I don’t want to divulge my entire formula, but, I do a sense of space and atmosphere. I do not like snares. I am a percussion snob because I’m a drummer. I like powerful, capturing, melodies.

Where do you get people to record it with you?

I do not care a lot about lyrics. It has to be somewhere in the vibe, but if someone has a big, loud, addictive, sound, I get really drawn into that. So I basically say, ‘this is what I do’. I’ll show them a video, and just be a casual person, I try to show some humanness, and hopefully they’ll want to do it. Right now I’m reaching out to a female rapper in Toronto, who only raps in Tagalog, only in the Filipino language.

Do you speak Filipino?

I cannot speak Filipino or Farsi, because we were raised in an American household.

I think your music leans more to the Persian side.


Where or to whom do you hope to market your music?

Honestly right now social media. I’ve been producing for a long time but, being public about it is very new to me. I think there is a certain balance in not over selling yourself, but also to have people come see it, because you can’t just hide under a rock. I just want to go for the niche blogs. I’m not trying to make it commercialized. I’ll basically go to blogs, maybe promoters, niche places….

How would you tour or even perform this music live?

I have a show 4 May, in a boutique men’s store in Edmonton, where I live. In a live setting it’s a very much different experience. When you’re with people you want to be more up-tempo, more gripping. So, I incorporate a lot of visuals and projections, I’ll be doing my thing with my pads. It’s not like a DJ, like a standard Pioneer DJ, I kind of hate DJing.

I will have visuals of textures and colors that are referential to my sound. I do a lot of video work, so whenever I’m writing a song I always have colors in mind.

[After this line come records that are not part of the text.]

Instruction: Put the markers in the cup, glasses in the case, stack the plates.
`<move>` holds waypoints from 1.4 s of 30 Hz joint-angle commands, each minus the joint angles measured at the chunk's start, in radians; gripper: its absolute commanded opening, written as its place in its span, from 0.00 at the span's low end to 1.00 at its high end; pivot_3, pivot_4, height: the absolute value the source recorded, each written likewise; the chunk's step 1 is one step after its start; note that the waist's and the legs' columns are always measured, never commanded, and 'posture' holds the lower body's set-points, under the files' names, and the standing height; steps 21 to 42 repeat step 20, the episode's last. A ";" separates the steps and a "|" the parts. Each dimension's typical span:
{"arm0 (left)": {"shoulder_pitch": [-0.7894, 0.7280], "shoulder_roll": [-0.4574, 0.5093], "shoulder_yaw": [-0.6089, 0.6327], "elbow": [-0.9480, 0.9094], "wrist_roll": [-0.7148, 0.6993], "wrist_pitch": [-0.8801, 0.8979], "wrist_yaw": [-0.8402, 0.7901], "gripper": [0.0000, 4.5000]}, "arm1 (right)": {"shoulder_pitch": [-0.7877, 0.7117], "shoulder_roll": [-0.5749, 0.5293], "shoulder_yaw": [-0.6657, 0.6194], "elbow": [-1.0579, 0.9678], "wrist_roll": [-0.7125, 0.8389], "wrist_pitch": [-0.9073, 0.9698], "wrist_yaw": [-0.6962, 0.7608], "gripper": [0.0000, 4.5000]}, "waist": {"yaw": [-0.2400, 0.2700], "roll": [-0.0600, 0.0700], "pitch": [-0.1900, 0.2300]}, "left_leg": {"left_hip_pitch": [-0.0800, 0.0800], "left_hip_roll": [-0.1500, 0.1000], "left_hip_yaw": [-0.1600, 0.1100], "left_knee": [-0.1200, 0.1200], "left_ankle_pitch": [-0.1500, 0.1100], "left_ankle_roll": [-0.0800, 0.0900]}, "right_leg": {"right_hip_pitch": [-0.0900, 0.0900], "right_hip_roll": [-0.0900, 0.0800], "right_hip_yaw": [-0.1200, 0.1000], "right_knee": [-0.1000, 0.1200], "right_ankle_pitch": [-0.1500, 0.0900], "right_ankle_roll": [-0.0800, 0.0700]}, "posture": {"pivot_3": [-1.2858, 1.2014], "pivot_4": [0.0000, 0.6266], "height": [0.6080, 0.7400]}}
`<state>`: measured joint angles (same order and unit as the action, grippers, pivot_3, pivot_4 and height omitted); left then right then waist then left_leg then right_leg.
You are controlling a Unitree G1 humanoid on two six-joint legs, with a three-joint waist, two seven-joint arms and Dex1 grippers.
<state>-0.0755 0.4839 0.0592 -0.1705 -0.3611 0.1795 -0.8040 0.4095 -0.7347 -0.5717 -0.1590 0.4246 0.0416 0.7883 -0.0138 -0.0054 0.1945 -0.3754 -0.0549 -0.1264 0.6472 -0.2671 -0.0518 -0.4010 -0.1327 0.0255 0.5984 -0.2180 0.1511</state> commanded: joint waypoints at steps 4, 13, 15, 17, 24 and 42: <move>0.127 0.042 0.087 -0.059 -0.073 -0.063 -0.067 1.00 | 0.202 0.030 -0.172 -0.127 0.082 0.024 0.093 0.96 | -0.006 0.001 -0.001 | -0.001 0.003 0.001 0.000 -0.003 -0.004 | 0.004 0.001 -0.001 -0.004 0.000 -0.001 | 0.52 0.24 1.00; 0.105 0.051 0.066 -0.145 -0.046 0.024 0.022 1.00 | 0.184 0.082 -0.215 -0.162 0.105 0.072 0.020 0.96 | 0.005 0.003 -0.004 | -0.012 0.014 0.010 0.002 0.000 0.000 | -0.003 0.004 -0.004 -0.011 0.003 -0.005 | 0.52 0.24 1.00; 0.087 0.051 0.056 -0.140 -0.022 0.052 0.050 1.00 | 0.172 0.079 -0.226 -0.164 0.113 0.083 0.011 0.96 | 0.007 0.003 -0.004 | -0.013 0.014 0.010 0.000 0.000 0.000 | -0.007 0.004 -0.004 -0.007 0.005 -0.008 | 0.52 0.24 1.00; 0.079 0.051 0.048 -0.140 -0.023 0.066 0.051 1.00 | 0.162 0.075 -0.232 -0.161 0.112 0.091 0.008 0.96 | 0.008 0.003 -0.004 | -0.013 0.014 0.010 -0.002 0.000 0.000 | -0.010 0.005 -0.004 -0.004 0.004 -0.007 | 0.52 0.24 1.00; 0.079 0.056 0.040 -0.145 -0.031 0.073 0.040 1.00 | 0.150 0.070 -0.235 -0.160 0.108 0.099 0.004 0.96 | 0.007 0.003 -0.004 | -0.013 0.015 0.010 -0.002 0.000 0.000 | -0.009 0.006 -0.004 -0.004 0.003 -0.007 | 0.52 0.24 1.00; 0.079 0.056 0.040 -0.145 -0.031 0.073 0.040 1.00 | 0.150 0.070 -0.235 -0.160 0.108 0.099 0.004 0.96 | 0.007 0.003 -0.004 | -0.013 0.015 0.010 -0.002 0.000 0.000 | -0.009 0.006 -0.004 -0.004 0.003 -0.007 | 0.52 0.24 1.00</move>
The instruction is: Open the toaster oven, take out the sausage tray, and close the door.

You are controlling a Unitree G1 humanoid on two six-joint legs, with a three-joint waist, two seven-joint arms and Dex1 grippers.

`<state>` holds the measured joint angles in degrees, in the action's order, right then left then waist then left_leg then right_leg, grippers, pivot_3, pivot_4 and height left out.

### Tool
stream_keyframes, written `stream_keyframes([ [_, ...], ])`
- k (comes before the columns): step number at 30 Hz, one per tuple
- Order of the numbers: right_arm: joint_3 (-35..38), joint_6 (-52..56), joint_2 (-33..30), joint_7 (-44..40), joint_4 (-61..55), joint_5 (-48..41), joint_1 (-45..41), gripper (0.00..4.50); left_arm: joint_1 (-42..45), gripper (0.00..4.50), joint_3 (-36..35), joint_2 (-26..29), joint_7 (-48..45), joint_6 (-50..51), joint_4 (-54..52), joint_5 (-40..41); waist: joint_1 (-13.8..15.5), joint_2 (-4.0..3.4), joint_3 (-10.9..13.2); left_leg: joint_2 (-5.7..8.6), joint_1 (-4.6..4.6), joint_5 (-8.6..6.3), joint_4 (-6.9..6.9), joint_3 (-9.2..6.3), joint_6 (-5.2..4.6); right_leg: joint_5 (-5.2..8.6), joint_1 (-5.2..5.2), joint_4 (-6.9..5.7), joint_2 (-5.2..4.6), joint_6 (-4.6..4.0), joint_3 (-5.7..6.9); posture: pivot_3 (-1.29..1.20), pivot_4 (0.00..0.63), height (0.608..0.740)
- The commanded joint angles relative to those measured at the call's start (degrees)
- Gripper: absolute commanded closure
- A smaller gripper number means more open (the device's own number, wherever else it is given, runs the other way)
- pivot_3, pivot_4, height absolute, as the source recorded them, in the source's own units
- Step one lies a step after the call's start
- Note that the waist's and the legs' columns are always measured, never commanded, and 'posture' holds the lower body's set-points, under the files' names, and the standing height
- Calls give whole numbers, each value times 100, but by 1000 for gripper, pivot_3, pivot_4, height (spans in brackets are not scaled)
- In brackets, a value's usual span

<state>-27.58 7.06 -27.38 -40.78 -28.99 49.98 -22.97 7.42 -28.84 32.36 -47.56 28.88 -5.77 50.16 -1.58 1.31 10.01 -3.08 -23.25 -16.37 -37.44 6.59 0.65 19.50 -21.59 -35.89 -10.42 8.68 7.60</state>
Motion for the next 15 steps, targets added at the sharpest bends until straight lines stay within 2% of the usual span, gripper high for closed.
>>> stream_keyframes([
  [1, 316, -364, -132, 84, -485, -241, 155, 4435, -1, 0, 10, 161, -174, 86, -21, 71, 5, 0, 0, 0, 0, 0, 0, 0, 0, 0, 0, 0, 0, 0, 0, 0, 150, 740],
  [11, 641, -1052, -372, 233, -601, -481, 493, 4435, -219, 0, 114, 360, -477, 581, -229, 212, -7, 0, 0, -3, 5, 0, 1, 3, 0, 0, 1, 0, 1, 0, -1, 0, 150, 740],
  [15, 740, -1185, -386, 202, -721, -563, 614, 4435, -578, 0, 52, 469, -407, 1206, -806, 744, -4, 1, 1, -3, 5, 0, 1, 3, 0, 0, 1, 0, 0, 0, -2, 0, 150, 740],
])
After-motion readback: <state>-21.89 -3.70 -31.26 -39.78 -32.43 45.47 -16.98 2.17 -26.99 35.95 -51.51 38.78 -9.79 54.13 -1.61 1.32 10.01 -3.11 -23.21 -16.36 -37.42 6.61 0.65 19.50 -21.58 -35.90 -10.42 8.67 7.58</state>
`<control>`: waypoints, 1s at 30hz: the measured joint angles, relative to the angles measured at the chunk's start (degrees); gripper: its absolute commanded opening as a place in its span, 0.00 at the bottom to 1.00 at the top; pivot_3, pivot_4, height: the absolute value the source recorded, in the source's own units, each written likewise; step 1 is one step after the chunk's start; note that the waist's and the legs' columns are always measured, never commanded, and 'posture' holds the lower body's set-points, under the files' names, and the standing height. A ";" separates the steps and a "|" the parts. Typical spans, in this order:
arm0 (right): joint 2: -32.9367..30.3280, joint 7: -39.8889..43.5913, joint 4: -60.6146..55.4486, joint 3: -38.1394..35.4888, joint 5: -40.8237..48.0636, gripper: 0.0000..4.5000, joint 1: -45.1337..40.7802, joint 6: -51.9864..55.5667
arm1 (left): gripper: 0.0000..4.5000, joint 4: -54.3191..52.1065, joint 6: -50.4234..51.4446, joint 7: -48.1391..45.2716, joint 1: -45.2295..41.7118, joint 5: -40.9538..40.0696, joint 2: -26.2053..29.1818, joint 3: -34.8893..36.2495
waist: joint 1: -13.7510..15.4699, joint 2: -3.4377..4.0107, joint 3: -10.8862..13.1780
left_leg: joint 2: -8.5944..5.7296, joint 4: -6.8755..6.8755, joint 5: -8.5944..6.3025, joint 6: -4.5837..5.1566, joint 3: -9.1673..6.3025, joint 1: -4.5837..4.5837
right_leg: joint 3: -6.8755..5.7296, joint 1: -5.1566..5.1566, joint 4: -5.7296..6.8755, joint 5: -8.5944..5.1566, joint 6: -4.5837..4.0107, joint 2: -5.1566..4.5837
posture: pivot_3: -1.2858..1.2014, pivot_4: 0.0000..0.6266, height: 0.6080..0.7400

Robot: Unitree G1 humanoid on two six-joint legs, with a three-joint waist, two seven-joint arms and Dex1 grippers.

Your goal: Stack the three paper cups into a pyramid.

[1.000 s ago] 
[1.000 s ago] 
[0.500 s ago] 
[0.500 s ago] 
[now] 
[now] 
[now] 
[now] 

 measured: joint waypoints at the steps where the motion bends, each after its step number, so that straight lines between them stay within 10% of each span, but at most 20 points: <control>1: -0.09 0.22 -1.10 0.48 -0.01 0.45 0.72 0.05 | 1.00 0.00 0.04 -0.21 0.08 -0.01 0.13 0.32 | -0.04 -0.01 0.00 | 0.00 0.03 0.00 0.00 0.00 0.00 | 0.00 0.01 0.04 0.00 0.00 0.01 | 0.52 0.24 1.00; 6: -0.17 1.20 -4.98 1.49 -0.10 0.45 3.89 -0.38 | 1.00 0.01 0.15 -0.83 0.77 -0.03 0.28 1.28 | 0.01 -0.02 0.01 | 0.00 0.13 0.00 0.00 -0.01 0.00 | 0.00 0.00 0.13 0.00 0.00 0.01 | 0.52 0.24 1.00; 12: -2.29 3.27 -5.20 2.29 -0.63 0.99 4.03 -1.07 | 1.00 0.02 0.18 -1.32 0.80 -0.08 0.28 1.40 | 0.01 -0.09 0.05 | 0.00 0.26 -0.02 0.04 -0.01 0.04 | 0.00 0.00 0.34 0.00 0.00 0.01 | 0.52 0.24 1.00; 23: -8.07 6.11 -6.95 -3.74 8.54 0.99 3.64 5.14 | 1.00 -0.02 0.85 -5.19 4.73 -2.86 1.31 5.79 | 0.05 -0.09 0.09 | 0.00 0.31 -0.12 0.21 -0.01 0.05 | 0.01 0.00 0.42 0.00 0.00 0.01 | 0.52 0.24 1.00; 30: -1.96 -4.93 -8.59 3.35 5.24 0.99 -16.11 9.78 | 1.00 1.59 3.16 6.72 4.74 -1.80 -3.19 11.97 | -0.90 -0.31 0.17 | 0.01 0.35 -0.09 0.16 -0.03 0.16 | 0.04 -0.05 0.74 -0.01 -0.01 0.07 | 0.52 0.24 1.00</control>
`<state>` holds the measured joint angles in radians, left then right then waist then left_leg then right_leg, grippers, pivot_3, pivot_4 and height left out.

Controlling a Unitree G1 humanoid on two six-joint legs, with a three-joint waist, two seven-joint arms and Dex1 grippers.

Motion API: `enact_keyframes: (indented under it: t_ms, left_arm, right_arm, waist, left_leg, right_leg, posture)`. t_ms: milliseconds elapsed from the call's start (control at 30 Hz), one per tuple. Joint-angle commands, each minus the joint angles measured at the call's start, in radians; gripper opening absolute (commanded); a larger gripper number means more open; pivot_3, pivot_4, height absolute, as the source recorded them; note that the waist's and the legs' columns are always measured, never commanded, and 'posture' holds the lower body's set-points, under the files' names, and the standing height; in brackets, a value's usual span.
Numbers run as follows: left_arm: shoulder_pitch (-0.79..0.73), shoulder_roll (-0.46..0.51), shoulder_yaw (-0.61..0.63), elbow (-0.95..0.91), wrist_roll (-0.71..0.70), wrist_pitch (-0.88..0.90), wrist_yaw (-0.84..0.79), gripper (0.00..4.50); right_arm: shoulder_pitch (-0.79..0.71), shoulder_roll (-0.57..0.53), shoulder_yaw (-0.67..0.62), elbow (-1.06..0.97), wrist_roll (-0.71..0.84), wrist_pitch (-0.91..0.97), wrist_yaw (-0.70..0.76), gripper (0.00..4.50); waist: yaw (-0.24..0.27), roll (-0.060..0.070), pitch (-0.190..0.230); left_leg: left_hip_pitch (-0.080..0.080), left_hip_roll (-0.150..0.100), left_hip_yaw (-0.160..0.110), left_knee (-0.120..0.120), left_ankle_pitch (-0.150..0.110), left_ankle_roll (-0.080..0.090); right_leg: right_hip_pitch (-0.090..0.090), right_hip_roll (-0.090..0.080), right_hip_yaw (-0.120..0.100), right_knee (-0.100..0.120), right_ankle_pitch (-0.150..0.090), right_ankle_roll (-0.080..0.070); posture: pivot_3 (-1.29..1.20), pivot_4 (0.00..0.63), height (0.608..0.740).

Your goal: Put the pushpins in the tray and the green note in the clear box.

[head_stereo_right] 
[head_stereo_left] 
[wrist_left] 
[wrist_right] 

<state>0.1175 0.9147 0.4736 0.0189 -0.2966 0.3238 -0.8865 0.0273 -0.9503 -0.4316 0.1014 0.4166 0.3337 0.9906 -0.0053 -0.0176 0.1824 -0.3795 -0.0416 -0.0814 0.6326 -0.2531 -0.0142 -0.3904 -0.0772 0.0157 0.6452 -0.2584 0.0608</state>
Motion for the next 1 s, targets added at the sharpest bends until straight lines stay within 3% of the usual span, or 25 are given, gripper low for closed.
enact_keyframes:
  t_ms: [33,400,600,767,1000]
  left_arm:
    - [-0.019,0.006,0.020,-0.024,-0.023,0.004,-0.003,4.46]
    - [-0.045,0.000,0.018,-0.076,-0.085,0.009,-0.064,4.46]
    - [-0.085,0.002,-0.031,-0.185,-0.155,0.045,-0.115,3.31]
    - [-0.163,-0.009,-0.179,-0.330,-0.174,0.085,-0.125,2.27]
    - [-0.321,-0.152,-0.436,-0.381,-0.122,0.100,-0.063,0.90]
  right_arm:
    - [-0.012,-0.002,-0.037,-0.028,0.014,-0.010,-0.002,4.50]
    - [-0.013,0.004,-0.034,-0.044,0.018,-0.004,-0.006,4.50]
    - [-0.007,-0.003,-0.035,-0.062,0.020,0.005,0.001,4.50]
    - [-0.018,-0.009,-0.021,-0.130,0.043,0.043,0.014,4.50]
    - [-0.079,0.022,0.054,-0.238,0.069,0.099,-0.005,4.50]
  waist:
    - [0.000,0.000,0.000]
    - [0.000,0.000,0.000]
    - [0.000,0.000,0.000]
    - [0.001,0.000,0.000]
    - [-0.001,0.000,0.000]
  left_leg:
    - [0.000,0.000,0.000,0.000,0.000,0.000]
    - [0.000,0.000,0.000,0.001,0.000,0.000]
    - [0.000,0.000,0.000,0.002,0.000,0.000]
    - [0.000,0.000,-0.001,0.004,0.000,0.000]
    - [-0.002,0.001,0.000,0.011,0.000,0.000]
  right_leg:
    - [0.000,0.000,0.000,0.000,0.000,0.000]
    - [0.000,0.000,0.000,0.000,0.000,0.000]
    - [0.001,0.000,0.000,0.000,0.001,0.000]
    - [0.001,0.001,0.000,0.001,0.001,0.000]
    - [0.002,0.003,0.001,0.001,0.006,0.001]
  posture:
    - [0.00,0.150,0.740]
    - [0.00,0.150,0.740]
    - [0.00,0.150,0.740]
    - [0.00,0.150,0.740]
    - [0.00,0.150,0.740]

I definitely don’t really see colors, I feel colors. In Exalted, I see blue and gold. It’s very deep and ambient. I also see glistening Sitars and rich sounds, so my visuals will basically have colors like that.

In between each song I have videos of Iranian poetry, and I arrange these poems in my songs. They’re like skits in an album. The entire live experience is about 30 minutes long. It progresses like a story, and the audience obviously does not speak any Farsi, but it’s more the tone and the energy, and the video of the poet that’s kind of projecting a prelude to the next songs. In the beginning it will be kind of calm, suspenseful, and then halfway through her poem gets more live, energetic and proclaiming. It’s definitely an audio/visual experience, and it’s not dancie, I don’t DJ.

I conquer being a musician so I’m use to doing something interactive, giving all the energy to the crowd. I try to make it as dark and moody as it is, I try and make it intimate in a live setting.

How many instruments do you play?

I grew up playing the piano, of course, in an Asian family….I was trained on the drums a bit less, and then I taught myself guitar, and then a little bit of band in high school. As far as like a super technical musician, I’m not really classically trained. I really know what I like to hear. I think my strength is my ear. I think I’m very good at hearing a song on the radio, and figuring it out, and playing it out. Sight reading…definitely not. It’s not me.

What do you study in college?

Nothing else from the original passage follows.